Gnał na przełaj, nie bacząc na swoją niedźwiedzią formę, szczęśliwie w godzinie wilka wszyscy spokojnie spali (tak się przynajmniej Samuelowi wydawało), i raczej nikt ich nie zobaczył, a jeśli nawet.. to włożyłby to między karty jakiejś baśni i sennej mary.
Zabezpieczenia Warowni znały ich oboje, znały też czystość intencji obu serc, przynajmniej wobec familii Longbottomów, która ciepłym, opiekuńczym płaszczem otulała oboje od lat... Zwolnił po przekroczeniu białego, odnowionego przez siebie płota, spokojnie i delikatnie stąpając po niewidzialnej ścieżce prowadzącej do domku ogrodnika. Był inny niż Nora go pamiętała. Mała zaniedbana, nikomu nie potrzebna ruderka lśniła bielą zdobną w rozległy bluszcz tulący się do ścian. Próżno było szukać łat na dachu, skoro cały był nowiuśki. Drzwi również zupełnie nowe, rzeźbione tak, jakby i je oplatały pnącza, czekały tylko na pchnięcie misiowym łbem. Wskazał jej drogę, aby mogła swobodnie przebrać się bez jego udziału, bez lęku o to, że ktokolwiek mógłby ją podglądać. Przeczuwał pod grubą skórą, że nie będzie chciała pojawić się w progu Warowni okryta jego marynarką. Przeczuwał, że tak jak przed laty ich związek pozostawał sekretem, tak i teraz nikomu nie powie o tym co się wydarzyło. Nie dziwił jej się wcale, sam dobrze znosił to, przynajmniej tak mu się wydawało, teraz w niedźwiedziej formie.
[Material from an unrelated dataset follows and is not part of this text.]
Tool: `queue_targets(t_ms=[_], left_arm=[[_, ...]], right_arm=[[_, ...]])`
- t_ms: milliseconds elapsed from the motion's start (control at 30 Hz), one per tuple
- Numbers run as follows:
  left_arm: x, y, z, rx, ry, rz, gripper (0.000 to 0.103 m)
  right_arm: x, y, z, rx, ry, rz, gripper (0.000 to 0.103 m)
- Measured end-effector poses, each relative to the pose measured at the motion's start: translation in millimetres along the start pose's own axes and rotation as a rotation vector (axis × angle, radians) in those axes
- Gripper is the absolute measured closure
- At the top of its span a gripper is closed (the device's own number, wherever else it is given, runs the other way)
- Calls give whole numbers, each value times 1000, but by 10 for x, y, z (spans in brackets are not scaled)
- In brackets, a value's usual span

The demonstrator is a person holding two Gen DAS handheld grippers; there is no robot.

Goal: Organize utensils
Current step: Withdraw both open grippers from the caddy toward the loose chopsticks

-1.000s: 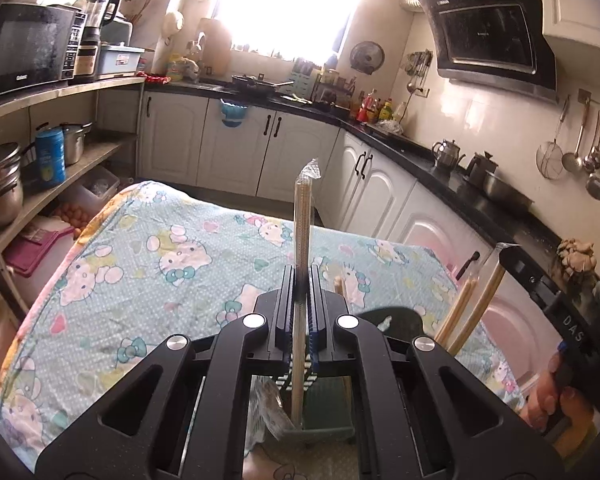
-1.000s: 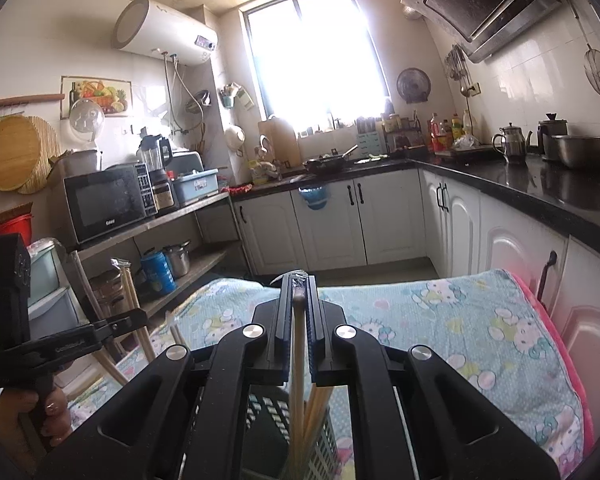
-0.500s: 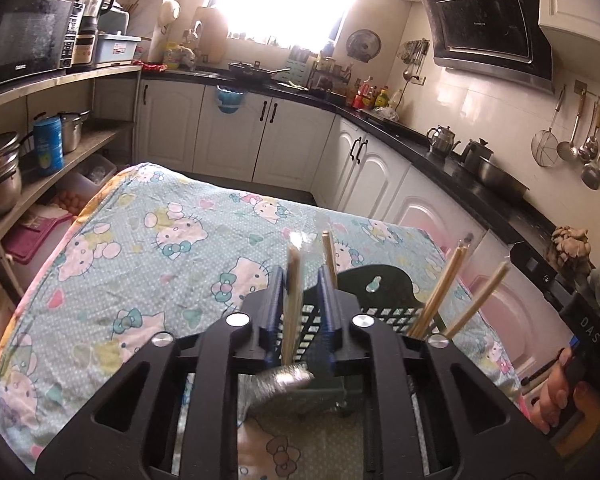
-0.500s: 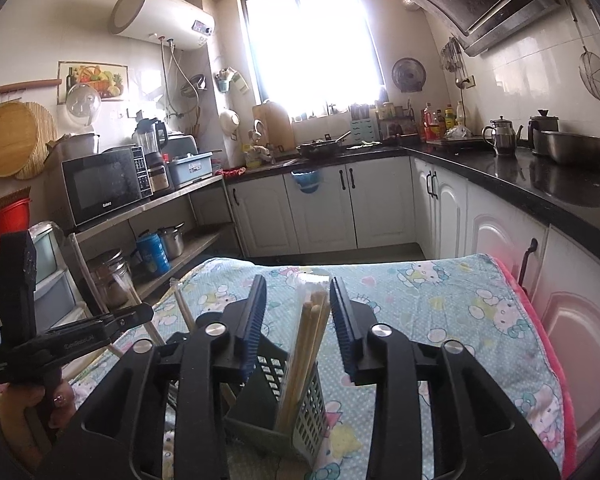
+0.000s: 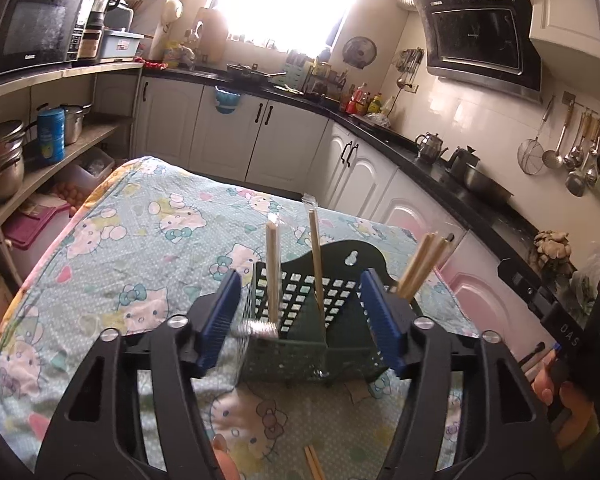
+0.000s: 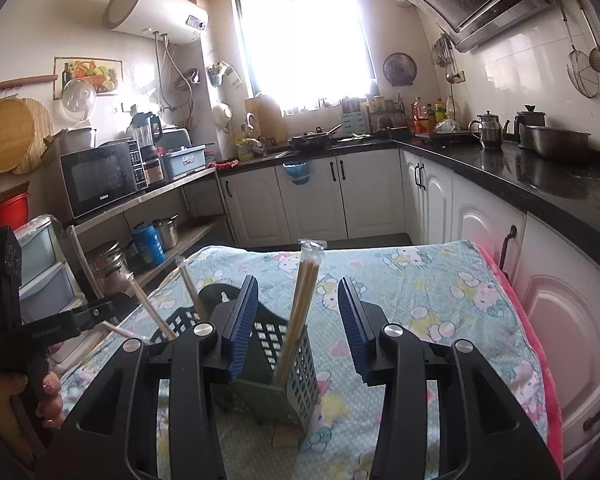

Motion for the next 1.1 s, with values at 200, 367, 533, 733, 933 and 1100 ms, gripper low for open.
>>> queue_targets(t_ms=[200, 367, 533, 733, 933, 1100], left_arm=[[-38, 168, -88, -8, 5, -13, 27], [-66, 288, -189, -10, 15, -26, 17], [-111, 351, -298, 3, 7, -30, 15], [-183, 397, -434, 22, 3, -37, 15], [-249, 426, -588, 43, -1, -37, 15], [-296, 397, -742, 73, -18, -31, 15]], right_arm=[[17, 170, -116, 21, 14, -3, 62], [12, 278, -251, 45, 18, -1, 60], [0, 358, -394, 75, 18, -2, 59], [-46, 443, -551, 109, 8, -12, 58], [-127, 528, -731, 146, 10, -24, 58], [-214, 564, -891, 187, 6, -32, 58]])
Point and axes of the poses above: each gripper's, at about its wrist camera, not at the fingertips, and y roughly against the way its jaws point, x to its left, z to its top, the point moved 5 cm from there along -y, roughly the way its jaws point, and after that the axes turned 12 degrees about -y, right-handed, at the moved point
Gdy weszła do środka, uderzył ją zapach świeżej farby, suchego drewna i żywicy. Wszystkie meble w środku były nowe, pięknie rzeźbione – stół i dwa krzesła w pierwszej izbie, pusta na razie biblioteczka, komódka, a także kaflowy piec i klapa w podłodze do piwniczki, zdawały się totalnie odmienne od zapruchniałych rupieci, przed którymi przestrzegała Mabel.
W drugiej izbie znajdowało się ogromne łoże, którego ramę spowijał leśny bluszcz, obłożone obecnie świeżą pościelą. Przeklęta chata na końcu ogrodu stała się urokliwym miejscem, ciasnym, pozbawionym osobistych detali, ale bezpiecznym i przytulnym, gdyby tylko...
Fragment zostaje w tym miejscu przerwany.